What the task asks: Find all the lines in the entries below that hold the word "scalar" and copy them.

Extracted records
+ + + +
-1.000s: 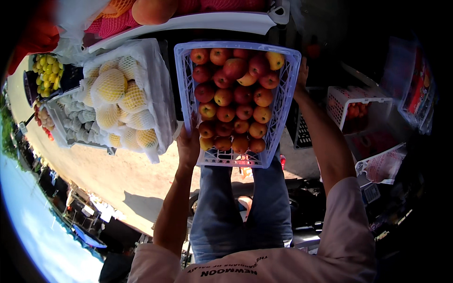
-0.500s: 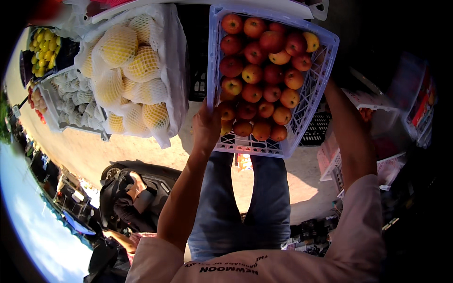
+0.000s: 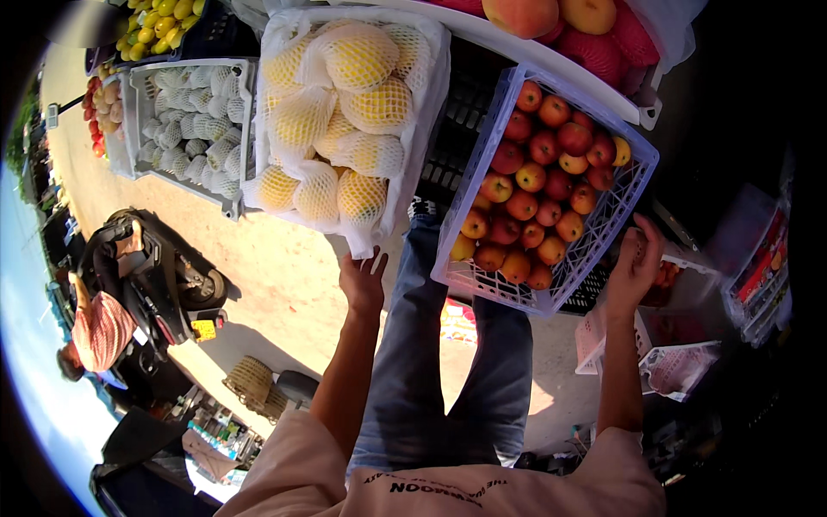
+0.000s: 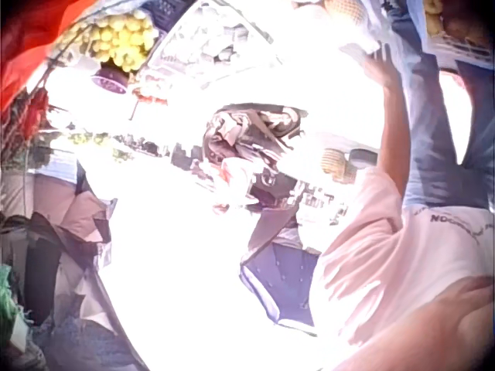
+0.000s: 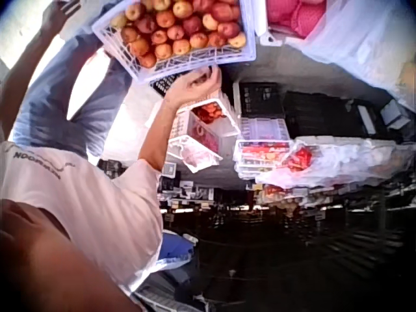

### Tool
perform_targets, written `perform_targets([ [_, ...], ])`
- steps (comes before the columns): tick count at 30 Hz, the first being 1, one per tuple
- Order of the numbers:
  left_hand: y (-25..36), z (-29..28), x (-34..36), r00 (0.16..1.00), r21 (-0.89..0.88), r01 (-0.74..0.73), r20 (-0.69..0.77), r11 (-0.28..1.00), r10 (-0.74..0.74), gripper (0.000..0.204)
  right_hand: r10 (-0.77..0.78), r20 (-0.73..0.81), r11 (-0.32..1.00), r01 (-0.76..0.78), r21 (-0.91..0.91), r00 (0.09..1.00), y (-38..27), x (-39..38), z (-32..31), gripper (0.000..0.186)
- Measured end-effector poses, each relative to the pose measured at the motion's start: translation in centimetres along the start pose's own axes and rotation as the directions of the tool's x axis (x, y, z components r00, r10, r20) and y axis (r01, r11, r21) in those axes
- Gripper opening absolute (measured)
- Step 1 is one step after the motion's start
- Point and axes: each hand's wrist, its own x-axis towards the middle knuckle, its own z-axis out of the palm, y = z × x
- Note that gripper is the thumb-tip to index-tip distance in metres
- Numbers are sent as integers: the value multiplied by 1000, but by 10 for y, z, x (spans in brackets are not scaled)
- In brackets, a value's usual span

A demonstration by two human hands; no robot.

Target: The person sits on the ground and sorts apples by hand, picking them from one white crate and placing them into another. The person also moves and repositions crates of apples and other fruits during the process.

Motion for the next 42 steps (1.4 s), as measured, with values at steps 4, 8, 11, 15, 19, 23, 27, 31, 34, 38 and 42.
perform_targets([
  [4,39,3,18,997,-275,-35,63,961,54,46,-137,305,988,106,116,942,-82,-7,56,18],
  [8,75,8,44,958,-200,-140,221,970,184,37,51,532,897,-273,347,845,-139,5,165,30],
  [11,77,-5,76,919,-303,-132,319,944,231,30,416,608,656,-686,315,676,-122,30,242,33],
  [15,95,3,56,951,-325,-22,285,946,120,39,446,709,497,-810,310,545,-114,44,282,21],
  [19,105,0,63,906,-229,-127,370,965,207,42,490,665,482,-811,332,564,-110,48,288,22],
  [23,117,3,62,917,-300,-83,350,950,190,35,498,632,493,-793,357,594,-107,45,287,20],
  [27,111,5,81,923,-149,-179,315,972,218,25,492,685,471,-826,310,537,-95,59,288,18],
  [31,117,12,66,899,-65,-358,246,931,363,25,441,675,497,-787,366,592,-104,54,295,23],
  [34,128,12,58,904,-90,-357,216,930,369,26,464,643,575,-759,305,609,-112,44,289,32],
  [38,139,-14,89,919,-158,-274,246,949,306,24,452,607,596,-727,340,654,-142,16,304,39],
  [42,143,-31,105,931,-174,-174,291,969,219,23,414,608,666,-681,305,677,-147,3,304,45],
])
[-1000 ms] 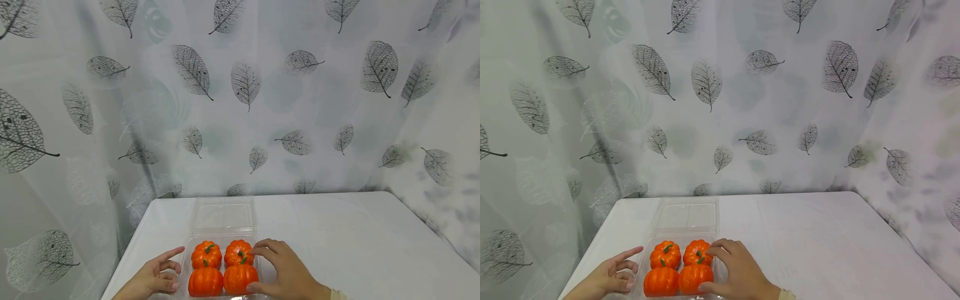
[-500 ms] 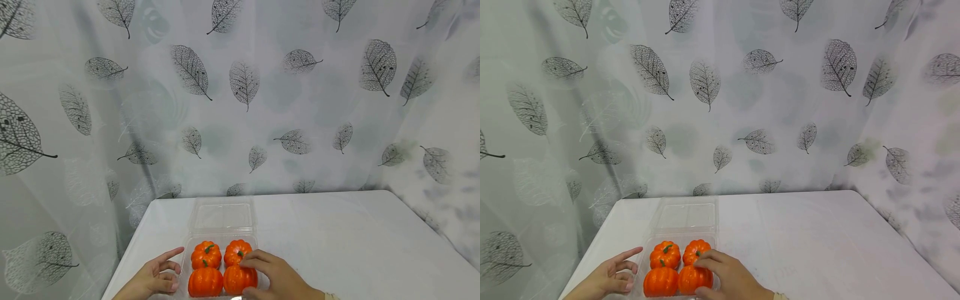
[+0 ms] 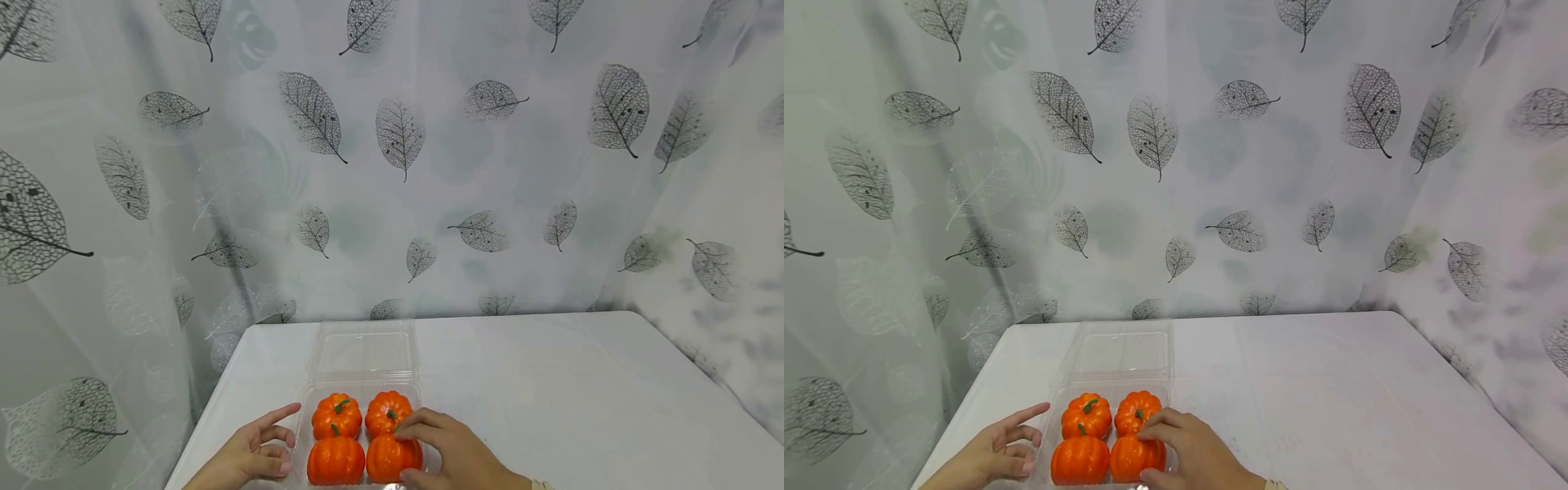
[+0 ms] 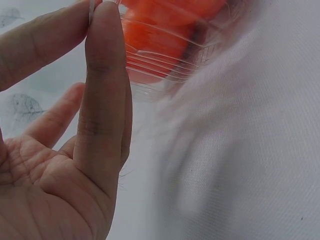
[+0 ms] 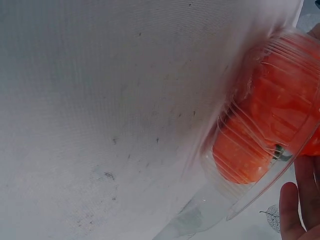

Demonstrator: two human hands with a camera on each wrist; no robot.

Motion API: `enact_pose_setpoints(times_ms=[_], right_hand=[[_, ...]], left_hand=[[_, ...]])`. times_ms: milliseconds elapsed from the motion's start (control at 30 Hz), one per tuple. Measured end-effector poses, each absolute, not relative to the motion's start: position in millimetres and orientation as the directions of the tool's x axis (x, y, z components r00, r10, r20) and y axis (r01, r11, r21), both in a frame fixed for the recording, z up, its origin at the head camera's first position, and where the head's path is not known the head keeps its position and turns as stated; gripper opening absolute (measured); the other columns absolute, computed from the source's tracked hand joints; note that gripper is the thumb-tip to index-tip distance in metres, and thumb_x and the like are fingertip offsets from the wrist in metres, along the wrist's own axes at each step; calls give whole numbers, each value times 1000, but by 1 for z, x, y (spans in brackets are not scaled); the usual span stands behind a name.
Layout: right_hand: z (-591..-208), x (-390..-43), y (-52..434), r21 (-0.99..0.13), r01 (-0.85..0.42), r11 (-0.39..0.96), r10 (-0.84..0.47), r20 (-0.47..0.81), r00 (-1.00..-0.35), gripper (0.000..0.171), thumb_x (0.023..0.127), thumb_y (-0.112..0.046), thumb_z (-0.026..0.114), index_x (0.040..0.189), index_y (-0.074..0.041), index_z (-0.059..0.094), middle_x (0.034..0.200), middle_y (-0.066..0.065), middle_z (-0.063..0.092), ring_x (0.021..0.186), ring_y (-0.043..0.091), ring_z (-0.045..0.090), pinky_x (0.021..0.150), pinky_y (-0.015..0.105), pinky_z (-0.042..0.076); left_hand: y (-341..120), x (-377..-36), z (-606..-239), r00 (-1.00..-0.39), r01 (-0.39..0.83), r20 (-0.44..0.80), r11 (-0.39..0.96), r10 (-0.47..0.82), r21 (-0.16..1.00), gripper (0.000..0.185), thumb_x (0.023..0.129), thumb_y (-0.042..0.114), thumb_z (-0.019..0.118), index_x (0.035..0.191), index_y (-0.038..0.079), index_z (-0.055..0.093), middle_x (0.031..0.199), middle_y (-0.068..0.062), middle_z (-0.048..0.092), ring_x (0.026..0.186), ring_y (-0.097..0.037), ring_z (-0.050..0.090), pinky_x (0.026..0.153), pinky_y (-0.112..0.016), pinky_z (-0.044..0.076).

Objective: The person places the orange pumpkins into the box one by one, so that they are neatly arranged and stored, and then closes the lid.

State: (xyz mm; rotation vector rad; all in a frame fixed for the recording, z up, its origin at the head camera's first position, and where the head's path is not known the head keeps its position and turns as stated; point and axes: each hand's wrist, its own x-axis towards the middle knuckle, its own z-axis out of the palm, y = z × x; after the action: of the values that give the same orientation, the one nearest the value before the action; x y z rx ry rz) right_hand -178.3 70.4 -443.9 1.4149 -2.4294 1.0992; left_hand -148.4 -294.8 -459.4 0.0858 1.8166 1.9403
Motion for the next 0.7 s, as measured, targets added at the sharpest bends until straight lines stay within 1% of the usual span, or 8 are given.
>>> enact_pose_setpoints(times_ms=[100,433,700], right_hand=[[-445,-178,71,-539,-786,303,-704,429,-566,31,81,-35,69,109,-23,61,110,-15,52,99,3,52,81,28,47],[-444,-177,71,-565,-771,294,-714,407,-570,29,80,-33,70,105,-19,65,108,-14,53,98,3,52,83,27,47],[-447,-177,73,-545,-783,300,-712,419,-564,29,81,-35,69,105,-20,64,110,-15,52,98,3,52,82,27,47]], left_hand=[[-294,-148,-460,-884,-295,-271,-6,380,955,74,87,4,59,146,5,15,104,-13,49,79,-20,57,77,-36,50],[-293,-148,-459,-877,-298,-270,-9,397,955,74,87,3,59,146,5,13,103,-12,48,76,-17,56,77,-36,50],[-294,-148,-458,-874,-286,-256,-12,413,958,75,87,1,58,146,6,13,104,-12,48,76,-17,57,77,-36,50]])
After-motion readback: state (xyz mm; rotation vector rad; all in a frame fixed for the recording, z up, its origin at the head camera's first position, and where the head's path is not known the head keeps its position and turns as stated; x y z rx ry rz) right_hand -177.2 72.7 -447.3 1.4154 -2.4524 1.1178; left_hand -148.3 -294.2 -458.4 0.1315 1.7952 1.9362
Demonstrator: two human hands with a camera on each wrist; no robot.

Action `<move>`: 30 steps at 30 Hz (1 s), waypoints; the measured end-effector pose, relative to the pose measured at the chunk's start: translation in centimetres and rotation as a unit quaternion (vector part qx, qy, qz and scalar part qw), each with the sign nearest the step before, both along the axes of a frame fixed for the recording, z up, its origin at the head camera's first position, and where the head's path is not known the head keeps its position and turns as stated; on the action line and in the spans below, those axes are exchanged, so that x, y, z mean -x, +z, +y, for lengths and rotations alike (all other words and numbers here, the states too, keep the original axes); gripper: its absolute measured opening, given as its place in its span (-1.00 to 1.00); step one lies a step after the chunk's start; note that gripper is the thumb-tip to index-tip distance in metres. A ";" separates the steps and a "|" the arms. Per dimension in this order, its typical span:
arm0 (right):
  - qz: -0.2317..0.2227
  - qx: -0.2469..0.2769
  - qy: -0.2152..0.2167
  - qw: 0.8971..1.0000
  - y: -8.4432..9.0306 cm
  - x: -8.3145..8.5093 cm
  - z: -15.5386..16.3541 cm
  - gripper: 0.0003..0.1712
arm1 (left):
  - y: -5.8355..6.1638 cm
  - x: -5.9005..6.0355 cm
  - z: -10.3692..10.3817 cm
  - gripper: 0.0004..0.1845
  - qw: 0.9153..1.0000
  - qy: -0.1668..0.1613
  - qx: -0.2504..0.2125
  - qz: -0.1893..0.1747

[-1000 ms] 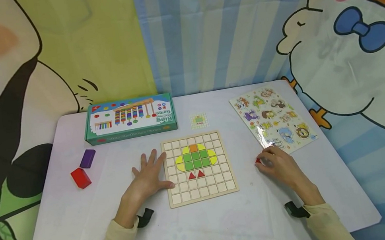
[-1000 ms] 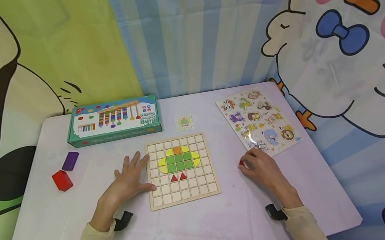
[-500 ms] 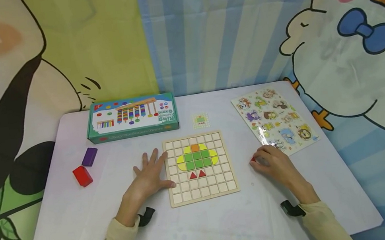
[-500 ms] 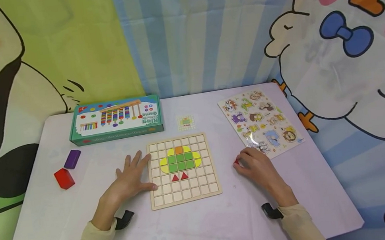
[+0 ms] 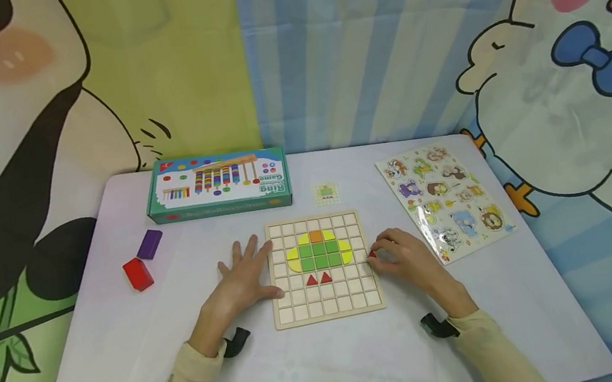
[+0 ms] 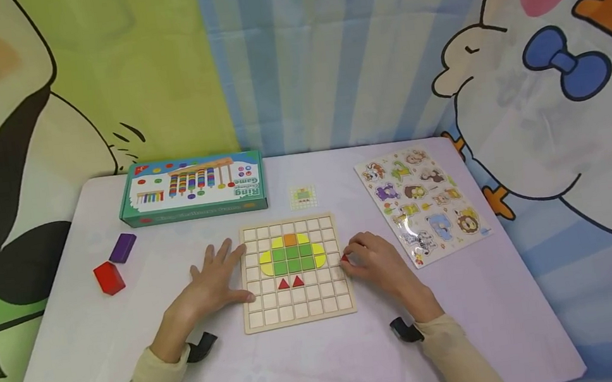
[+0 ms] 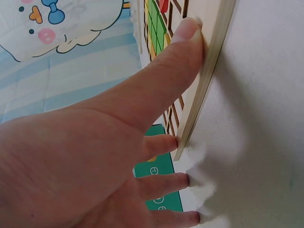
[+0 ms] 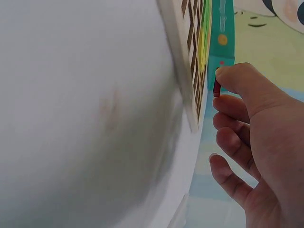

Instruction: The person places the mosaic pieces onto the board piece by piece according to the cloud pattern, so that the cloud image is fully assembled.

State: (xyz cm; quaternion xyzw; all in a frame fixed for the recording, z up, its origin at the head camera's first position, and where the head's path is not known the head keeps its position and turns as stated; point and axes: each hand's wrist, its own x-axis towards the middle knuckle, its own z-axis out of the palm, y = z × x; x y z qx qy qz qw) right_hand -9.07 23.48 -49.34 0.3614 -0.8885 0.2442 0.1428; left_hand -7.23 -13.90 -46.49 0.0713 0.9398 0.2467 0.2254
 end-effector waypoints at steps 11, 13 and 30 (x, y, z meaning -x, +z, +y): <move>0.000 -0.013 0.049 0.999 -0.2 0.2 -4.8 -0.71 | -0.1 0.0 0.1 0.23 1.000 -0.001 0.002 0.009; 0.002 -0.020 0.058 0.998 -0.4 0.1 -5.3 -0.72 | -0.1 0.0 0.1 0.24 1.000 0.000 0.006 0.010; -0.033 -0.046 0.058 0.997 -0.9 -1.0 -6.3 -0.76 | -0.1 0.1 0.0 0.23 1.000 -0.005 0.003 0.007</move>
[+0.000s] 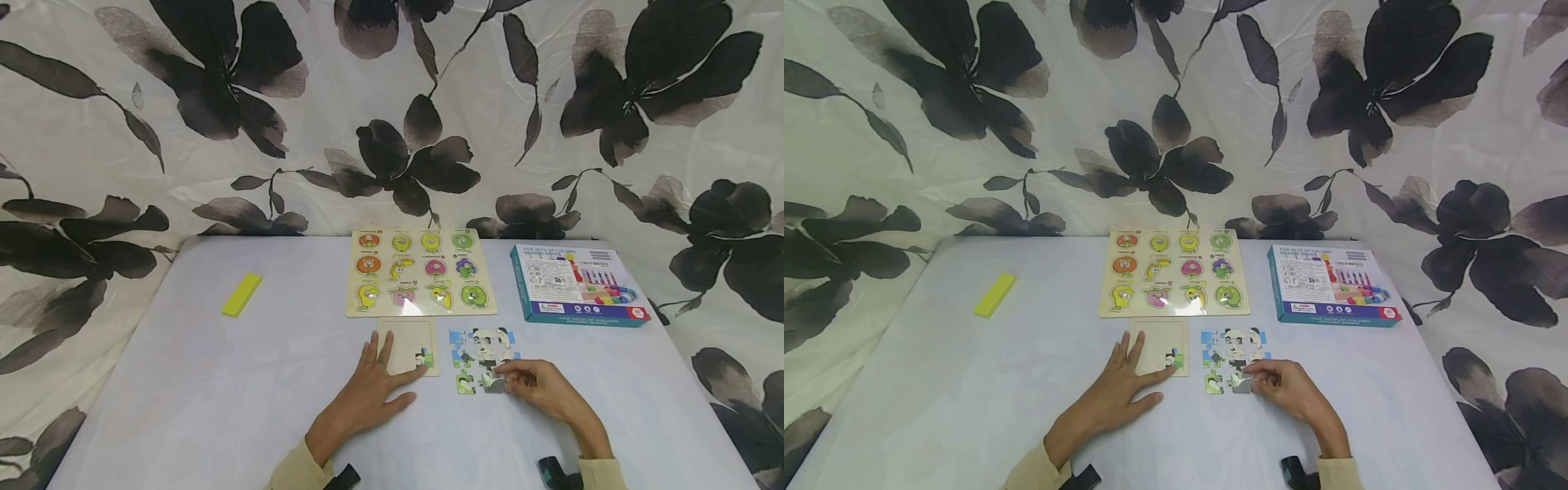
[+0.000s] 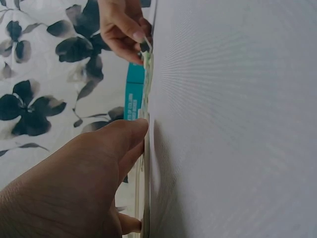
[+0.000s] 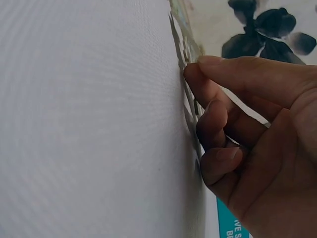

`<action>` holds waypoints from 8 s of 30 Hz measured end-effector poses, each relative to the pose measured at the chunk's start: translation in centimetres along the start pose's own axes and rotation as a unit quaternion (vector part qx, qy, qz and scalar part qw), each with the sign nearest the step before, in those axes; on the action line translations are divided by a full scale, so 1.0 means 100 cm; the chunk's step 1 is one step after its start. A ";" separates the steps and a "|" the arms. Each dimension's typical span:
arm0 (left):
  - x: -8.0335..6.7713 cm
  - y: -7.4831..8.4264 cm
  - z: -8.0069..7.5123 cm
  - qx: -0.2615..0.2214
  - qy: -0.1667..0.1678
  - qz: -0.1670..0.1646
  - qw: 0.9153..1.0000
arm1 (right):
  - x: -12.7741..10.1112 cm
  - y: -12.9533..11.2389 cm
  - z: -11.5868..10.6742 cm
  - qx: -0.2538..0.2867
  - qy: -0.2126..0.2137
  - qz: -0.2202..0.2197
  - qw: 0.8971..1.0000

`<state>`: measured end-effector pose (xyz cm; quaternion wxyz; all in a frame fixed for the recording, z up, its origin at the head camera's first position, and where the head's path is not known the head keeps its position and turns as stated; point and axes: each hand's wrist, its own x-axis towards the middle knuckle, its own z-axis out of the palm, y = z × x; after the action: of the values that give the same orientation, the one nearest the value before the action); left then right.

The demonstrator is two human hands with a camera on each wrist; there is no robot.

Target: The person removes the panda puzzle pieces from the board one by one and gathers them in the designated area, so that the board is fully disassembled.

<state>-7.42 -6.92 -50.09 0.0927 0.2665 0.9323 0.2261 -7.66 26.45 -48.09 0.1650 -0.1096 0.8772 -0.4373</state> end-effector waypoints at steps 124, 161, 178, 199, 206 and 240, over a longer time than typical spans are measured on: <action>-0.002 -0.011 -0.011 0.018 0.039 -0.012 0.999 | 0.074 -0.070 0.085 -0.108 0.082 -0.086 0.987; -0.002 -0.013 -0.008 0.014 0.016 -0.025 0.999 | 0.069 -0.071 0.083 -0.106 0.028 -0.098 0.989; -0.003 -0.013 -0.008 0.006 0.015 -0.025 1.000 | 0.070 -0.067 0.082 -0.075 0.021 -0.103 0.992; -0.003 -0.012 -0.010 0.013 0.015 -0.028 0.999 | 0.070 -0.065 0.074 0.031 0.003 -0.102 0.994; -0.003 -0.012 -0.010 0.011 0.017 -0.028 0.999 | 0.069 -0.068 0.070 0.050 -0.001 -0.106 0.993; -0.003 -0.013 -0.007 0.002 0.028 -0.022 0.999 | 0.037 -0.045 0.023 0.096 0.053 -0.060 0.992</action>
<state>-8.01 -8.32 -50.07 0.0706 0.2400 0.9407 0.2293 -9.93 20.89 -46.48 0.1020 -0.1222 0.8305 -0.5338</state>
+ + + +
Your response:
Action `<move>`: 30 steps at 30 Hz (1 s), waypoints; the measured end-effector pose, relative to the pose measured at the chunk's start: translation in centimetres and rotation as a unit quaternion (vector part qx, qy, qz and scalar part qw), each with the sign nearest the step before, both along the axes of a frame fixed for the recording, z up, its origin at the head camera's first position, and where the head's path is not known the head keeps its position and turns as stated; on the action line and in the spans below, those axes are exchanged, so that x, y, z mean -x, +z, +y, for lengths and rotations alike (all other words and numbers here, the states too, keep the original axes); gripper: its absolute measured opening, given as its place in its span (-1.00 to 1.00); step one lies a step after the chunk's start; note that gripper is the thumb-tip to index-tip distance in metres. A ";" separates the steps and a "|" the arms. Per dimension in this order, its typical span:
`<action>` holds waypoints from 8 s of 30 Hz measured end-effector poses, each relative to the pose measured at the chunk's start: translation in centimetres along the start pose's own axes and rotation as a unit quaternion (vector part qx, qy, qz and scalar part qw), each with the sign nearest the step before, in those axes; on the action line translations are divided by a full scale, so 1.0 means 100 cm; the chunk's step 1 is one step after its start. A ";" separates the steps and a "|" the arms. Each dimension's typical span:

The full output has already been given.